## Task objective
In the records below, find the line with "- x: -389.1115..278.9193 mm" and the line with "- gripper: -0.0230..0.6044"; return exactly those lines and every line between them.

[Working data]

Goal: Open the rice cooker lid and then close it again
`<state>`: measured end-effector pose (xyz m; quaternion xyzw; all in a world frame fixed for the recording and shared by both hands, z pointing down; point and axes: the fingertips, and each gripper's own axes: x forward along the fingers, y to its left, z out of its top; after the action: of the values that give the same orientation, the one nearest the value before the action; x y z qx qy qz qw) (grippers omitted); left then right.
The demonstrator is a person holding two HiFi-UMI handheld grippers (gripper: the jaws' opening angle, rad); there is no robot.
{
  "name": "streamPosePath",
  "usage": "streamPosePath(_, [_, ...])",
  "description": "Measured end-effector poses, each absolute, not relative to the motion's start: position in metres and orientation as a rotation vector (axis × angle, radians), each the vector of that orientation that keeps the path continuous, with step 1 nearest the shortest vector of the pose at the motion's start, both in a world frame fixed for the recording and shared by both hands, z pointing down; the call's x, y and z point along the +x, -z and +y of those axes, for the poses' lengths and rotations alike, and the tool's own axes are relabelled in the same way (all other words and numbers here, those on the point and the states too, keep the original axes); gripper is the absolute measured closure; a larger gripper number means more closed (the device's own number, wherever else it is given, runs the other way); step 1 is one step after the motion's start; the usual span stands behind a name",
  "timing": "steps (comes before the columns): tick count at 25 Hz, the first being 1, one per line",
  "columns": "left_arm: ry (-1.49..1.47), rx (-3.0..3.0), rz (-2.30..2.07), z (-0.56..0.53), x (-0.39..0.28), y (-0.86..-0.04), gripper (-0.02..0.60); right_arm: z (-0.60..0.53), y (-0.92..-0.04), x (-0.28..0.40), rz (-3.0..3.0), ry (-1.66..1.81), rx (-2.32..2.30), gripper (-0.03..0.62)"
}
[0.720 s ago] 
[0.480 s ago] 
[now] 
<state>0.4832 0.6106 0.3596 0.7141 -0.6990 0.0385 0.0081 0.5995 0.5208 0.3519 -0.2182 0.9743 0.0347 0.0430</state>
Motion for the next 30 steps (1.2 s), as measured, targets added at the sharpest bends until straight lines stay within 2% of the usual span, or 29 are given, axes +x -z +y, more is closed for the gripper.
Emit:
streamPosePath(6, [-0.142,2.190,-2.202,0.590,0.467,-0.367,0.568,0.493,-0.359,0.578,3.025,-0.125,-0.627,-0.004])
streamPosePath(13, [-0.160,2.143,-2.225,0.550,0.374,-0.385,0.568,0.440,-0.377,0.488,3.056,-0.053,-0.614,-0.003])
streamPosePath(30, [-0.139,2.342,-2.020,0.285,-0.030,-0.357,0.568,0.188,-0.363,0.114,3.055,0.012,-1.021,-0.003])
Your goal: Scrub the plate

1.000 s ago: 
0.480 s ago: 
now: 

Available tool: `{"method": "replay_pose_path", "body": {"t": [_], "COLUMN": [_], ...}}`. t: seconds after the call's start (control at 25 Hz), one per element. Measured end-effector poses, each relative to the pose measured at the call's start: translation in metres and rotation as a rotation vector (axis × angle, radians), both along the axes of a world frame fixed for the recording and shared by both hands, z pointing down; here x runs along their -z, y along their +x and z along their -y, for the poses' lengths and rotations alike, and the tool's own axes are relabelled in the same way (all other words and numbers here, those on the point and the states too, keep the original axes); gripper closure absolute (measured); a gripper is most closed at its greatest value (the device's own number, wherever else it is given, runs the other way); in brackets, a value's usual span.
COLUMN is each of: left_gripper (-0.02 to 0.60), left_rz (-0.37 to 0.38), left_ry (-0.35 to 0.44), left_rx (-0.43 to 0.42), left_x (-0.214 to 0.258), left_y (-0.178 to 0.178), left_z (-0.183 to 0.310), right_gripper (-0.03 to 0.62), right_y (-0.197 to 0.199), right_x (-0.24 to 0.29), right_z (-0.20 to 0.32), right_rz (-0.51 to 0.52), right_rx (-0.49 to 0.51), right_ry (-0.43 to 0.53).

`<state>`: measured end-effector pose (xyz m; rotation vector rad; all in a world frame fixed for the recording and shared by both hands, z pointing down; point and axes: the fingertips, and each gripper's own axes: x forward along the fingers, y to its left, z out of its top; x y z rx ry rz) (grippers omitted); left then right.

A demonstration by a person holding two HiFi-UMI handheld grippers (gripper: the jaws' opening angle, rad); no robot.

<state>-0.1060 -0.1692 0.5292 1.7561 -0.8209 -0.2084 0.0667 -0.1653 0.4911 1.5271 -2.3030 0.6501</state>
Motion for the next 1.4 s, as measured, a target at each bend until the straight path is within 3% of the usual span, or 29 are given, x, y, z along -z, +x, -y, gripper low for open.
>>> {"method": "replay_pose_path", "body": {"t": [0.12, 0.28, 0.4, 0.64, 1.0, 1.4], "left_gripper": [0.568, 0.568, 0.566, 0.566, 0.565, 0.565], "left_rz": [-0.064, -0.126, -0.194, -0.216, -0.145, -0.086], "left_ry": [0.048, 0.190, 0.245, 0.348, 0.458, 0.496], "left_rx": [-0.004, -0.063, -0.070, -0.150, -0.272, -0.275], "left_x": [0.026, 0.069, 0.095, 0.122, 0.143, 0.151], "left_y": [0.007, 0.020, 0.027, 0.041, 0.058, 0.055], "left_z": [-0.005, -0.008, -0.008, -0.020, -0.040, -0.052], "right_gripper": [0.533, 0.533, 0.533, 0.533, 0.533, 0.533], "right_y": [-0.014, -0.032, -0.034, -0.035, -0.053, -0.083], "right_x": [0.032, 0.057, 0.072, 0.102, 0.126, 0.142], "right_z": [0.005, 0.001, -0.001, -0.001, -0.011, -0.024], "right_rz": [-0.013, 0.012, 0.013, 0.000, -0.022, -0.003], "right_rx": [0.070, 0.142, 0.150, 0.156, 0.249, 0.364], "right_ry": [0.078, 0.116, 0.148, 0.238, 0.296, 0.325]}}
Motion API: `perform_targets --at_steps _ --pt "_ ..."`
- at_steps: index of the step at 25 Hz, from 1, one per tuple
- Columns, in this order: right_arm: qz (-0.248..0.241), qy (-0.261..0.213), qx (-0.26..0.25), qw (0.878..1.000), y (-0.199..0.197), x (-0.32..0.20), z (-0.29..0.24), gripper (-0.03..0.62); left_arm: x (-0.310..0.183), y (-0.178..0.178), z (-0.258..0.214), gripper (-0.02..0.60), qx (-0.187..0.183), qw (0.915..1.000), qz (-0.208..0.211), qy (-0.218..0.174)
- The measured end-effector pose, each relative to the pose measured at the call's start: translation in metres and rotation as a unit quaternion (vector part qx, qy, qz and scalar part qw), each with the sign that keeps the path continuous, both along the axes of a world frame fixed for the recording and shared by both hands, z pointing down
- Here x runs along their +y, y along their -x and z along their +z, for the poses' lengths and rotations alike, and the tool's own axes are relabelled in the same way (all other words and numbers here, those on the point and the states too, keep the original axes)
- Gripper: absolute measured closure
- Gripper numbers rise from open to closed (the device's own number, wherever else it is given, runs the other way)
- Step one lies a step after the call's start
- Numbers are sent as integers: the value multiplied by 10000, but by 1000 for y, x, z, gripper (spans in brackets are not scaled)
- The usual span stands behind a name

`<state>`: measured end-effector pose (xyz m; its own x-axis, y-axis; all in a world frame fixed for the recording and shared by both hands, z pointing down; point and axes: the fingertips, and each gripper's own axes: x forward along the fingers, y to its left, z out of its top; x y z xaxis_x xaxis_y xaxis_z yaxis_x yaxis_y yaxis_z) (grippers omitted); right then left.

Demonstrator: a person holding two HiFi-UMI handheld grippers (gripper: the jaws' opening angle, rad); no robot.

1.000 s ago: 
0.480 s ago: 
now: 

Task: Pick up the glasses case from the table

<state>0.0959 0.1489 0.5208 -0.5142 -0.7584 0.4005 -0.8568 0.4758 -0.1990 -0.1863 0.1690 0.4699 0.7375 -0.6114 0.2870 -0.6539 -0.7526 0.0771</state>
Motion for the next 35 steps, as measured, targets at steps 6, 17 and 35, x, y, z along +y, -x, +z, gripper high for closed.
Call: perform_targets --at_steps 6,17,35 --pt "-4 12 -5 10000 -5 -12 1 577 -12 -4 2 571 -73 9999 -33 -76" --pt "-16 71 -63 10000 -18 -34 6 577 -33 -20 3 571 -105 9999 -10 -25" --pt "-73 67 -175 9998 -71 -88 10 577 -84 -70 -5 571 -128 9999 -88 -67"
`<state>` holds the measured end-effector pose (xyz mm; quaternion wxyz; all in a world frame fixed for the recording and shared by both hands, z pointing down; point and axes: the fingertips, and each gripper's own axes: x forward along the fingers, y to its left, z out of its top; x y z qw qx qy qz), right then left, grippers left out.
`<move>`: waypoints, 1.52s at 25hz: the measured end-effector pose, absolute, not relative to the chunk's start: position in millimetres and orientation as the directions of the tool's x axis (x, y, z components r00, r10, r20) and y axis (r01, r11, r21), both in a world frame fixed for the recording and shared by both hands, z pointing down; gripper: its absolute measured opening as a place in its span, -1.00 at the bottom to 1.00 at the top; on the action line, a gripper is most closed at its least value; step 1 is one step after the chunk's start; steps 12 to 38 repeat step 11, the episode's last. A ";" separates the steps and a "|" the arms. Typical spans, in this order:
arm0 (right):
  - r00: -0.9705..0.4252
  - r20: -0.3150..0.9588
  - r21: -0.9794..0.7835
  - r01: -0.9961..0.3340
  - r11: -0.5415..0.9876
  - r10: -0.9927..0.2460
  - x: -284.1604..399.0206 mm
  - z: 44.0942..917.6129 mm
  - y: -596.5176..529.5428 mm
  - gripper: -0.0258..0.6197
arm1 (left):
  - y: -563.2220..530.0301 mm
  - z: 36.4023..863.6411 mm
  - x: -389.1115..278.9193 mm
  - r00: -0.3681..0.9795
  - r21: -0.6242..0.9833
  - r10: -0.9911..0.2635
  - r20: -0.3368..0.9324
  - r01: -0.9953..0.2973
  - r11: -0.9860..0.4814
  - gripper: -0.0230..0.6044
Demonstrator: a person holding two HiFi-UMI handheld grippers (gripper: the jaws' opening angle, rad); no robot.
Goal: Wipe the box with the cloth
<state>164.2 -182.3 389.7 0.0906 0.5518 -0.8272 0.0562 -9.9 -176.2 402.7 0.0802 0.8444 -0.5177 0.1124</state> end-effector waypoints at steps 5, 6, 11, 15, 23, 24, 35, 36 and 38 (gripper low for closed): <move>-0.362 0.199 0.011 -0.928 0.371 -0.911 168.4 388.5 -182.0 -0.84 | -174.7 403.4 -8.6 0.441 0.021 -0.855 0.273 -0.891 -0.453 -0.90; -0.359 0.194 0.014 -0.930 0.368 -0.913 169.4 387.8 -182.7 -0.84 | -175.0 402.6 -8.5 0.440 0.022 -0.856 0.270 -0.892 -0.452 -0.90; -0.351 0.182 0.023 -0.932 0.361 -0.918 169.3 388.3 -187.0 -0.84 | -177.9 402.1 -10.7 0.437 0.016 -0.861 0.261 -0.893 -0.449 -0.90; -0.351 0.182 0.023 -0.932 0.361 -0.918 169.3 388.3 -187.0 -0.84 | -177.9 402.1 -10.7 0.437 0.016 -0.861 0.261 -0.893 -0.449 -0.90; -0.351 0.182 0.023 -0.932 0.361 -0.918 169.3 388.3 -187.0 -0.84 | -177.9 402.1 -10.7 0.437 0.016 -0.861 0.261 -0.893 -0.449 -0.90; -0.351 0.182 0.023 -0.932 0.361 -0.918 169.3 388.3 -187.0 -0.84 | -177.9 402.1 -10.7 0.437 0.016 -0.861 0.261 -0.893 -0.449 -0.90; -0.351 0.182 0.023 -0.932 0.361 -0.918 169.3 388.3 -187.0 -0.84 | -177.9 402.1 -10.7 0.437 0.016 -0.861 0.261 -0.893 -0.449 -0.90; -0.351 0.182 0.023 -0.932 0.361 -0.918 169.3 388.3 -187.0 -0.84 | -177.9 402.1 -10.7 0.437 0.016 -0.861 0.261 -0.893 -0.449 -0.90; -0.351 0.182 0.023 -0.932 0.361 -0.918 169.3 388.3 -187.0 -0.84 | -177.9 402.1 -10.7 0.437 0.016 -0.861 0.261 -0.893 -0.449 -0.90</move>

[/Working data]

## Answer section
  - x: -389.1115..278.9193 mm
  - r00: -0.3681..0.9795
  - r21: -0.6242..0.9833
  - r10: -0.9911..0.2635
  - r20: -0.3368..0.9324
  - r01: -0.9953..0.2973
  - r11: -0.9860..0.4814
  - gripper: -0.0230..0.6044

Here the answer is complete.